Exercise requirements:
Each line from the material with the word "held" in it must be copied.

Data records:
□ □ □

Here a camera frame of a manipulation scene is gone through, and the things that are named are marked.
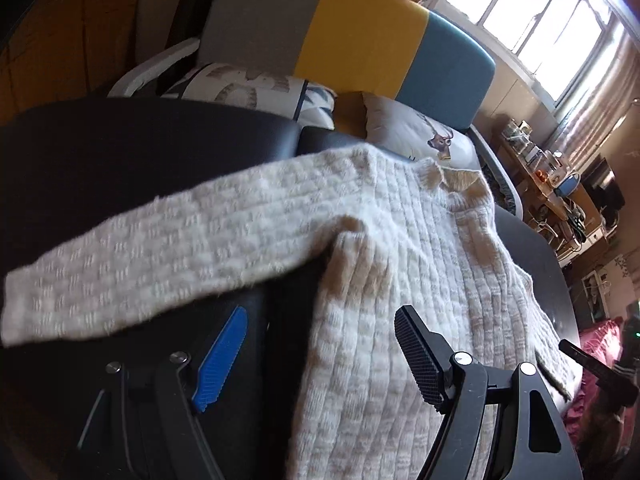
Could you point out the cream knitted sweater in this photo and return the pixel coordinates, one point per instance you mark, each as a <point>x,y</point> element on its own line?
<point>400,240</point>

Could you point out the group of jars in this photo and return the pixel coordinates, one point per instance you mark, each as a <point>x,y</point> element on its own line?
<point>525,145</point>

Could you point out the sheer pink curtain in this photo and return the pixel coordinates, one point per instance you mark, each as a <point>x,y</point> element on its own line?
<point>605,90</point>

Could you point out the white cabinet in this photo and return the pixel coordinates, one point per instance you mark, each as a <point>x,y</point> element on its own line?
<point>597,290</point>

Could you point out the blue chair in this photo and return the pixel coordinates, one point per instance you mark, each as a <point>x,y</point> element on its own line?
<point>567,187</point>

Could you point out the black rolled mat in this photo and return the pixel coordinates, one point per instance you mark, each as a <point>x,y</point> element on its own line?
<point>187,5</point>

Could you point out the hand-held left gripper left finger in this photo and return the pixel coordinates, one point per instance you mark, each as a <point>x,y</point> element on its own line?
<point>222,360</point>

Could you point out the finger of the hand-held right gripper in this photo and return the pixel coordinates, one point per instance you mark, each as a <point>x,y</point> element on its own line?
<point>580,357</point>

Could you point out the grey yellow blue sofa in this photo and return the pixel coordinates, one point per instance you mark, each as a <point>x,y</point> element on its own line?
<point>360,35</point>

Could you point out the white framed window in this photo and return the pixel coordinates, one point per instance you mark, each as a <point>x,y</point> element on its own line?
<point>530,5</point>

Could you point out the black monitor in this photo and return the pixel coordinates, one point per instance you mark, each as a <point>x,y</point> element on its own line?
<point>602,187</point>

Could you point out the deer print pillow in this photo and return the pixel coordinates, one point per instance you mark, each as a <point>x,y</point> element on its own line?
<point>405,125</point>

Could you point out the geometric print pillow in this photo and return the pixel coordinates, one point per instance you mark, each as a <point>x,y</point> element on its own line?
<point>235,87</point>

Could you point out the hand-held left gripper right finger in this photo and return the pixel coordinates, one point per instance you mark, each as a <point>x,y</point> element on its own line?
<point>417,360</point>

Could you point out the wooden desk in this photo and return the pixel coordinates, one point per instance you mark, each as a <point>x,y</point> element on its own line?
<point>550,205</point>

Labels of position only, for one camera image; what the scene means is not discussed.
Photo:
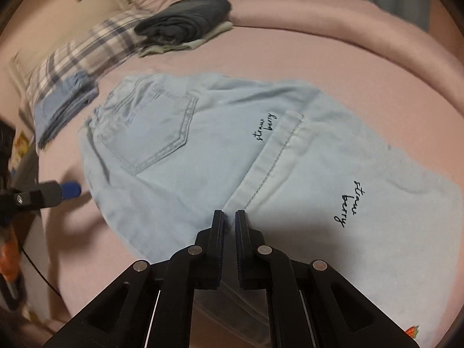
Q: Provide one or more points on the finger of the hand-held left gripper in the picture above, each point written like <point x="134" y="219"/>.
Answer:
<point x="47" y="194"/>

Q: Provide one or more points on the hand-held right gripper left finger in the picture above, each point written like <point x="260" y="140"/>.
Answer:
<point x="216" y="235"/>

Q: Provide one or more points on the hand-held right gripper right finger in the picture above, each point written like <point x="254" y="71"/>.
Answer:
<point x="241" y="235"/>

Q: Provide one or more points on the light blue strawberry pants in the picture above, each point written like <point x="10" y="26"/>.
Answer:
<point x="217" y="145"/>

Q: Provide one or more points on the yellow printed package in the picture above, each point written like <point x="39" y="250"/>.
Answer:
<point x="21" y="148"/>

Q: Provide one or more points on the orange object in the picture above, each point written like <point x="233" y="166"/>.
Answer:
<point x="7" y="259"/>

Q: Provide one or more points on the folded light blue cloth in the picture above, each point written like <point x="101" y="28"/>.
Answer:
<point x="61" y="105"/>

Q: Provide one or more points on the plaid pillow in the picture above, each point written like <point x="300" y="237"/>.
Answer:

□ □ □

Finished exercise:
Could you point out the hand-held left gripper left finger in this photo and return the pixel coordinates, one point per instance you mark, each as a <point>x,y</point> element on its own line?
Could you point out the finger of the hand-held right gripper in this photo and return the pixel coordinates, one point per instance you mark, each as a <point>x,y</point> element on its own line?
Could you point out the hand-held left gripper right finger in this photo and return the pixel coordinates, one point per instance you mark, each as a <point>x,y</point> element on its own line?
Q: Provide one or more points on the finger of the hand-held left gripper in the picture above, each point written like <point x="134" y="219"/>.
Q: Provide one or more points on the hand-held right gripper left finger in the picture above, each point written like <point x="260" y="140"/>.
Q: Provide one or more points on the hand-held right gripper right finger in the picture above, each point written like <point x="254" y="71"/>.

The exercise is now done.